Allora le decisioni sono chiare: l’ex coniuge che rivendichi il mantenimento non deve solo dimostrare di avere un reddito insufficiente a vivere, ma anche dinon essere nelle condizioni di procurarselo.
“E’ giusto e in linea con il diritto-dovere di lavorare, sancito dalla Costituzione, – ha altresì precisato il giudice Cammarota – che l’attitudine al lavoro proficuo, come potenziale capacità di guadagno, sia considerata un elemento valutabile dal giudice per definire la misura dell’assegno in sede di separazione”.

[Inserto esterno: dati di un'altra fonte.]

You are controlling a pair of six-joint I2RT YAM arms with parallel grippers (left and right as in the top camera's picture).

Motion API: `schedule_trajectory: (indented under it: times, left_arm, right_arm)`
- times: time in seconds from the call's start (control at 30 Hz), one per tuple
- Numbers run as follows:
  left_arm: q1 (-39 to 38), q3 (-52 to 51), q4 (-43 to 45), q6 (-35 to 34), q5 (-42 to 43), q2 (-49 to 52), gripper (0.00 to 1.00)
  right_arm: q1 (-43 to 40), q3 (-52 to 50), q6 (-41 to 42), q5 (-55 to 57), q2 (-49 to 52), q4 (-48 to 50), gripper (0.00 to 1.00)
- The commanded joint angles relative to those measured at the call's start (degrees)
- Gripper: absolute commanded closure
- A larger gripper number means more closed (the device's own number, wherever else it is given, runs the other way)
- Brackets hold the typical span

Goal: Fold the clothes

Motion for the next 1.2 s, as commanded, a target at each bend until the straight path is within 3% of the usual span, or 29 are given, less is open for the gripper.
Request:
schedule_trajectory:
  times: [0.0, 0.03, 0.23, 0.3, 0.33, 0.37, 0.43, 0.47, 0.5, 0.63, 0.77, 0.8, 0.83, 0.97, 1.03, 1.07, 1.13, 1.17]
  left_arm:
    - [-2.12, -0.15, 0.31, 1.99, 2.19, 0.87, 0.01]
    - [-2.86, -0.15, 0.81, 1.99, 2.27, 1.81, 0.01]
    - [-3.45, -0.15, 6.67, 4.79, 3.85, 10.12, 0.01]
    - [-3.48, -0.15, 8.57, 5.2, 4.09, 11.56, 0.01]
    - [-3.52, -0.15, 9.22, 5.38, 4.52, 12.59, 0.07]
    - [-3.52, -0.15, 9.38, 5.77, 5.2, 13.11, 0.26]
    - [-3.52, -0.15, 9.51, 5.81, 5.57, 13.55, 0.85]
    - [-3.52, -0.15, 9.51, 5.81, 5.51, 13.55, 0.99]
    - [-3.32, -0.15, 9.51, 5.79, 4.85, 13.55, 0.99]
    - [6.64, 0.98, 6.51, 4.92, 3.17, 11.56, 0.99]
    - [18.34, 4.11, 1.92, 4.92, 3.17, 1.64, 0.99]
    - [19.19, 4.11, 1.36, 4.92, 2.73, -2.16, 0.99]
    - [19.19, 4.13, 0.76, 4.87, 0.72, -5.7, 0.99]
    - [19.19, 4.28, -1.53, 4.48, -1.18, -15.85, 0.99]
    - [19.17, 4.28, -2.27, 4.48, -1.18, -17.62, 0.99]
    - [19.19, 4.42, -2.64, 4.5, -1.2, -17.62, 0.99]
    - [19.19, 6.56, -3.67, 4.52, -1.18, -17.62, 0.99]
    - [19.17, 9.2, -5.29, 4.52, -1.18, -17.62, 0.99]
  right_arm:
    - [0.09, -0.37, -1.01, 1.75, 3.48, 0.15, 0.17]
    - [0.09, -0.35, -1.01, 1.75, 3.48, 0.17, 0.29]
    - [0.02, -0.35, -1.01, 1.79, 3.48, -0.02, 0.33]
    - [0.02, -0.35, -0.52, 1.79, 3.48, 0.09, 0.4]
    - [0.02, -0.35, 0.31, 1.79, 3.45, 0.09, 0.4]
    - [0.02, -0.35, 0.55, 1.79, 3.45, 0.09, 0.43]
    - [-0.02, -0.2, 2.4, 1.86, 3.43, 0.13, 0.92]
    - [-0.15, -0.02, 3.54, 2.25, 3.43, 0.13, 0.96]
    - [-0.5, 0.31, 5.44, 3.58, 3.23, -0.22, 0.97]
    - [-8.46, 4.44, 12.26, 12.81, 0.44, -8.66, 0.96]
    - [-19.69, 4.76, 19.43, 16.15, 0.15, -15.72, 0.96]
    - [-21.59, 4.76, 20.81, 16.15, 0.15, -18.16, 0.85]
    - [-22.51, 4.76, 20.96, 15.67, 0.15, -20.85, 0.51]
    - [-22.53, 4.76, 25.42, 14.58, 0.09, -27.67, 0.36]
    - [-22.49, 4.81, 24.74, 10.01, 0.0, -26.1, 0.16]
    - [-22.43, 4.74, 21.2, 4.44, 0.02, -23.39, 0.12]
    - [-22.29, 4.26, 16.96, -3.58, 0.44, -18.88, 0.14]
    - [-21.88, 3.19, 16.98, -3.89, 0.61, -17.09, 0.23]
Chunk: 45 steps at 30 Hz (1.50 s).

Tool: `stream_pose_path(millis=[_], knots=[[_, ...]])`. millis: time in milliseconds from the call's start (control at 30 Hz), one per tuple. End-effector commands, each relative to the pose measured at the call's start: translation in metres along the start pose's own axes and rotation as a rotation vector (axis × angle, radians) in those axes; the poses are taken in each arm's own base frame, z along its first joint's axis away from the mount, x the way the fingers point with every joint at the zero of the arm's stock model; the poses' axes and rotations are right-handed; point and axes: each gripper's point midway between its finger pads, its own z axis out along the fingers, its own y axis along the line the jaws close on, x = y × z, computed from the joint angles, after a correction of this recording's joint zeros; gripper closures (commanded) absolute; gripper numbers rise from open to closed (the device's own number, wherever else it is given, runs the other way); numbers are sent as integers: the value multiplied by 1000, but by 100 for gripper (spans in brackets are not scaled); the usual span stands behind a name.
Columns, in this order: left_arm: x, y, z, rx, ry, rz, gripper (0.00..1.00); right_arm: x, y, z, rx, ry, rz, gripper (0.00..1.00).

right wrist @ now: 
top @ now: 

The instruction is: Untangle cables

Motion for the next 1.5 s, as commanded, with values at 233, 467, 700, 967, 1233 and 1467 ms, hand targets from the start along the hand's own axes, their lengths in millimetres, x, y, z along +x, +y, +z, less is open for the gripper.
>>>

Analogamente, anche successivamente, la cifra elargita dall’ex coniuge a titolo di assegno di mantenimento, può essere revisionata e ridimensionata se l’altro ex coniuge non dimostri i giusti motivi per i quali non ha richiesto il reddito di cittadinanza e non  si sia impegno a trovare un’occupazione anche a tempo parziale.
“Dunque – ha ribadito la dott.ssa Lucia Cammarota – poiché la misura del welfare si propone sulla carta di agevolare più rapidamente il reinserimento dell’ex coniuge debole nel mondo del lavoro, dandogli nell’immediatezza un’erogazione in denaro, essa rileverà e inciderà, certamente, sull’assegno di mantenimento”.
“Chi non lavora, non fa l’amore, così inizia una famosa canzone. – ha ironicamente concluso l’autrice del libro – E se non dimostra di aver provato a cercare un lavoro, non prende neanche il mantenimento, potremmo oggi completare”.